Companies across the 19-nation eurozone are again investing less in their business, sending a relevant indicator for September growth to a 20-month low and increasing pressure for governments to halt the slide.
Financial information company IHS Markit published its preliminary September Composite Purchasing Managers Index (PMI) for the eurozone on Friday, saying the new data was "disappointing" because business activity had slowed to its weakest pace since January 2015.
The PMI for this month had fallen to 52.6 points from 52.9 points in August, indicating that the bloc's underlying performance was sluggish. Although a reading above 50 points still indicates a growing economy, HIS urged governments to do more to shore up activity in the 19 countries using the euro.
Senior IHS Markit Economist Rob Dobson said the report showed the eurozone economy had ended the third quarter on a disappointing note. Underlying growth was sluggish at about 0.3 percent for the quarter, Dobson said, and "it remains clear that the economic upturn is still fragile and failing to achieve any real traction."
The IHS economist called on the European Central Bank (ECB) to provide further monetary policy support later in the year if economic conditions moderated further.
The PMI measures companies' readiness to spend on their business and so gives a good idea of how the underlying economy is performing.
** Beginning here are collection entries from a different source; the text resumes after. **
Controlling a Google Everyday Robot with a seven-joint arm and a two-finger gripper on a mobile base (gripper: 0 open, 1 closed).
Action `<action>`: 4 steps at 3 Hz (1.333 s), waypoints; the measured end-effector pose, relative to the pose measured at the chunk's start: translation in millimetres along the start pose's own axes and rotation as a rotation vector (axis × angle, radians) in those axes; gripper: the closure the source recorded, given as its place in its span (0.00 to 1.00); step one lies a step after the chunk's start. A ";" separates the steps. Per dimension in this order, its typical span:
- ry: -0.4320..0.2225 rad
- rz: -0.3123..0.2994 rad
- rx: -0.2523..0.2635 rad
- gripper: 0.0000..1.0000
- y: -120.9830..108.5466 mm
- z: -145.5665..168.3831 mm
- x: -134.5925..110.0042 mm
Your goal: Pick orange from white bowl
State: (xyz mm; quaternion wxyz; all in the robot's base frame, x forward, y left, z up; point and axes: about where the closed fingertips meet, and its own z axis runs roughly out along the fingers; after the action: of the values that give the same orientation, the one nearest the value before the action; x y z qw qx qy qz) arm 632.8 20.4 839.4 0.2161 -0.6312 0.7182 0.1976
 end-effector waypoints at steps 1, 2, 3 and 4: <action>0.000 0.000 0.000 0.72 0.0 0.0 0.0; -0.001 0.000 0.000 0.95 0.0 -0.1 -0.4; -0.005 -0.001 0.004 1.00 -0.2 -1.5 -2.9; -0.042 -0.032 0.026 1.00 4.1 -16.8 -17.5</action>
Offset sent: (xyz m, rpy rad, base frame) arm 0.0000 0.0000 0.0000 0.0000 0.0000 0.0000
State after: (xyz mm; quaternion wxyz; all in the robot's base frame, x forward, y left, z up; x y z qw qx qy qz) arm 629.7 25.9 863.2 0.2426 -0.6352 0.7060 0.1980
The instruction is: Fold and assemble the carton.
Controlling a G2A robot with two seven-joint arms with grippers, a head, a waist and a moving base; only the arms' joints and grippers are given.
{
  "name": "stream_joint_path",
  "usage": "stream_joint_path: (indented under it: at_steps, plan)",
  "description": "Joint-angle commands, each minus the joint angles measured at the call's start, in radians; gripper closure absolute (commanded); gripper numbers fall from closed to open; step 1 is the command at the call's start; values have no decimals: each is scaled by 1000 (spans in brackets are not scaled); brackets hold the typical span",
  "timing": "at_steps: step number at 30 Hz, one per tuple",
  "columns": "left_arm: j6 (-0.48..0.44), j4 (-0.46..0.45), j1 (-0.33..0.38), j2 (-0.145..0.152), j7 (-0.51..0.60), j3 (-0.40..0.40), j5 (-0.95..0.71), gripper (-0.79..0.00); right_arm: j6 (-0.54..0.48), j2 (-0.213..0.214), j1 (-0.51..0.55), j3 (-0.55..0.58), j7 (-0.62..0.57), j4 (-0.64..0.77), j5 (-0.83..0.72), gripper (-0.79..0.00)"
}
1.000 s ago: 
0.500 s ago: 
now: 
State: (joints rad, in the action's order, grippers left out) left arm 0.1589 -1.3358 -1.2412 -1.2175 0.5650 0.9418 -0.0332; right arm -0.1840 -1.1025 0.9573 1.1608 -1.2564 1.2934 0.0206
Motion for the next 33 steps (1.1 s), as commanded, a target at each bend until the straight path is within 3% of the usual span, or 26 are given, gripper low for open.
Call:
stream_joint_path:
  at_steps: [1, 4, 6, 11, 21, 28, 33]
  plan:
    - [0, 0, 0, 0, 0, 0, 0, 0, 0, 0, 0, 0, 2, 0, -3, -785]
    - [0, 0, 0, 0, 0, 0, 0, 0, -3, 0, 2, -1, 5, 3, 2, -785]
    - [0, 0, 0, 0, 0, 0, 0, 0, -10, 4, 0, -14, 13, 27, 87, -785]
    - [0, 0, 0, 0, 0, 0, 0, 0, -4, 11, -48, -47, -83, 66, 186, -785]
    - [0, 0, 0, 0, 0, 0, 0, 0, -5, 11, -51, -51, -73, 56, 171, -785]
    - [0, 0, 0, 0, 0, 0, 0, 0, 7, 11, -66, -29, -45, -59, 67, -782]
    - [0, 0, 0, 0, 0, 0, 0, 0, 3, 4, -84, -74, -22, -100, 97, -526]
A more detailed look at the September figures shows that the services sector is having a particularly weak month. Services PMI came in at 52.1 points, down from 52.8 in the previous month and hitting a 21-month low. The sector accounts for about two-thirds of economic activity in an industrialized nation, thus weighing more on the overall PMI.
By contrast, the PMI for the manufacturing industry rose to 52.6 points from 51.7 in August - marking a new three-month high. A similar discrepancy emerged among the bloc's biggest economy, Germany and France. While German growth eased to a 16-month low, France's business activity surged at its fastest pace since June last year.
Generally, the September PMI data shows that the eurozone recovery continues bumping along, as it has been since the 2008 financial crisis and the ensuing debt crisis in Europe. Massive stimulus programs launched by the ECB have achieved only so much, and tough austerity measures introduced in a number of debt-laden countries are still dampening growth.